▶ About this exercise
Reproduce exactly the lines of this material that begin at the line with "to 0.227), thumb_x" and end at the line with "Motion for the", both included. Omit the pictures and everything else.

- - - - - - -

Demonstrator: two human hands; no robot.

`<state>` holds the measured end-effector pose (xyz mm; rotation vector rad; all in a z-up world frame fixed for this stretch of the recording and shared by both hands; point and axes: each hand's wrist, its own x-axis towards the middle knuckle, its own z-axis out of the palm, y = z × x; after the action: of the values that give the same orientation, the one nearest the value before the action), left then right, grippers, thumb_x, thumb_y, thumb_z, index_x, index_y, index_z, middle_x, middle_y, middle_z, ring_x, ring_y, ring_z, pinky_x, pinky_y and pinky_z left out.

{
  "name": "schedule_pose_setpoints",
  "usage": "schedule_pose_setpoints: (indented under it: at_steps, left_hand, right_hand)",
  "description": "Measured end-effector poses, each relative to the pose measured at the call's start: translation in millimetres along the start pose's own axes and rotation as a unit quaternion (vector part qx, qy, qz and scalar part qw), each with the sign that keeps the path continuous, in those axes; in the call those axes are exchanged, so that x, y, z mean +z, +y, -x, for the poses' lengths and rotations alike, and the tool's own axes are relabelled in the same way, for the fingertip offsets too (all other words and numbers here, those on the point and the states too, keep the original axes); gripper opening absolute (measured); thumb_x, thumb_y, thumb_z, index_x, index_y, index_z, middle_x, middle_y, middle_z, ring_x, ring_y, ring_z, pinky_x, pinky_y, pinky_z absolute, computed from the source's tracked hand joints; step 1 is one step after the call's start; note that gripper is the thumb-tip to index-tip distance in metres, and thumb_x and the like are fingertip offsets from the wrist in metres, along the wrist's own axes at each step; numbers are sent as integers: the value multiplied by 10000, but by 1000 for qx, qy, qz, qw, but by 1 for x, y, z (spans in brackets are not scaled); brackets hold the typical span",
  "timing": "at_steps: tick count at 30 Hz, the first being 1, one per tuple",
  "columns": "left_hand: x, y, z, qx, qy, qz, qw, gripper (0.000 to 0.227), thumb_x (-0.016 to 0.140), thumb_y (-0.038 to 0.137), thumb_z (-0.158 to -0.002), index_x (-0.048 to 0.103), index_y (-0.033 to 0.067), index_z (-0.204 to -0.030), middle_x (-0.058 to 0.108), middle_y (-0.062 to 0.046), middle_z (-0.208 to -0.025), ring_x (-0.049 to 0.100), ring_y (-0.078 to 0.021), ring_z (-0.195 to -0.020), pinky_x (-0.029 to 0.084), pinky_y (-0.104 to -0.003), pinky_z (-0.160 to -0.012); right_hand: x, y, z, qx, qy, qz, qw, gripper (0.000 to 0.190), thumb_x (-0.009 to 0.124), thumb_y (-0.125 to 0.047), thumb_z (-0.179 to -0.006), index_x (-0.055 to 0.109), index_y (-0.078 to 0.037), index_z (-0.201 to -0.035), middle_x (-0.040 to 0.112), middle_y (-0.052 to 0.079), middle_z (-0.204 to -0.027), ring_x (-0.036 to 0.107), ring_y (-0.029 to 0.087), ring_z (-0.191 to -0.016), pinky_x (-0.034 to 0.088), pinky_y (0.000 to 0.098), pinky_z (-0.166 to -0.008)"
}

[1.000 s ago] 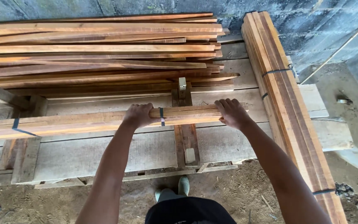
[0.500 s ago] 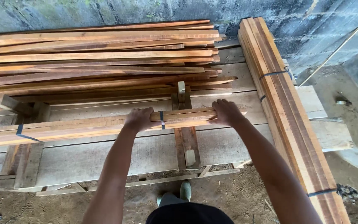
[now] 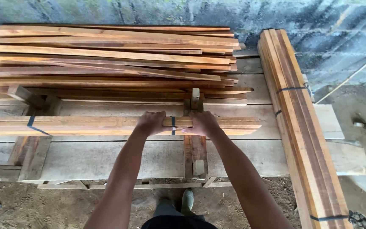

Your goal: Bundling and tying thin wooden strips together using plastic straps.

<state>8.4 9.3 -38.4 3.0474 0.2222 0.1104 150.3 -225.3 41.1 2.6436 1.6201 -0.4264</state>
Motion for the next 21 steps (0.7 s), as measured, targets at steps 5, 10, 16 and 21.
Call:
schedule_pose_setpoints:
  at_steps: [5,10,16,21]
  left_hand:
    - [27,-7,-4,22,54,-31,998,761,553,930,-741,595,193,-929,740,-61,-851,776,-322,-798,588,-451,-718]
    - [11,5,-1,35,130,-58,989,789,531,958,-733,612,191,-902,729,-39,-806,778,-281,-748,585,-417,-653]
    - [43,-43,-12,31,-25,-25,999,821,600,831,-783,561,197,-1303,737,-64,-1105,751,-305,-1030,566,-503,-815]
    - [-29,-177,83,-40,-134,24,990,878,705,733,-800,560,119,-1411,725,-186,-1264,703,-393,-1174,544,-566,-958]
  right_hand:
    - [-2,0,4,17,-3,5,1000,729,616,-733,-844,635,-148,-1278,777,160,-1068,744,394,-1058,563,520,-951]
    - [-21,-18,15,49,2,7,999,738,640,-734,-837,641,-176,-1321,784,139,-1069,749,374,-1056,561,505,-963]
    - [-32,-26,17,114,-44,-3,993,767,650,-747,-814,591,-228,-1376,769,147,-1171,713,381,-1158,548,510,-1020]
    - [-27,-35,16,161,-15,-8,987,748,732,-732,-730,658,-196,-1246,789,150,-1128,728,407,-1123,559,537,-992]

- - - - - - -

▶ Output for this task
  "columns": "left_hand: x, y, z, qx, qy, qz, qw, gripper (0.000 to 0.227), thumb_x (-0.016 to 0.140), thumb_y (-0.038 to 0.137), thumb_z (-0.158 to -0.002), index_x (-0.048 to 0.103), index_y (-0.033 to 0.067), index_z (-0.204 to -0.030), middle_x (-0.058 to 0.108), middle_y (-0.062 to 0.046), middle_z (-0.208 to -0.025), ring_x (-0.049 to 0.100), ring_y (-0.078 to 0.021), ring_z (-0.195 to -0.020), pinky_x (-0.029 to 0.084), pinky_y (-0.104 to -0.003), pinky_z (-0.160 to -0.012); right_hand: x, y, z, qx, qy, qz, qw, gripper (0.000 to 0.190), thumb_x (-0.009 to 0.124), thumb_y (-0.125 to 0.047), thumb_z (-0.179 to -0.006), index_x (-0.055 to 0.109), index_y (-0.078 to 0.037), index_z (-0.201 to -0.035), middle_x (-0.040 to 0.112), middle_y (-0.052 to 0.079), middle_z (-0.204 to -0.027), ring_x (-0.036 to 0.107), ring_y (-0.029 to 0.087), ring_z (-0.191 to -0.016), pinky_x (-0.034 to 0.088), pinky_y (0.000 to 0.098), pinky_z (-0.166 to -0.008)"
}

[1.000 s ago] 
[0.500 s ago] 
[now] 

Your goal: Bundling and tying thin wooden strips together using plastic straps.

<state>8.4 9.3 -38.4 3.0474 0.2222 0.1104 150.3 -225.3 41.1 2.6436 1.6201 -0.4264</state>
Motion for the next 21 steps (0.7 s), as measured, targets at steps 5, 10, 16 and 21.

No additional output will be generated.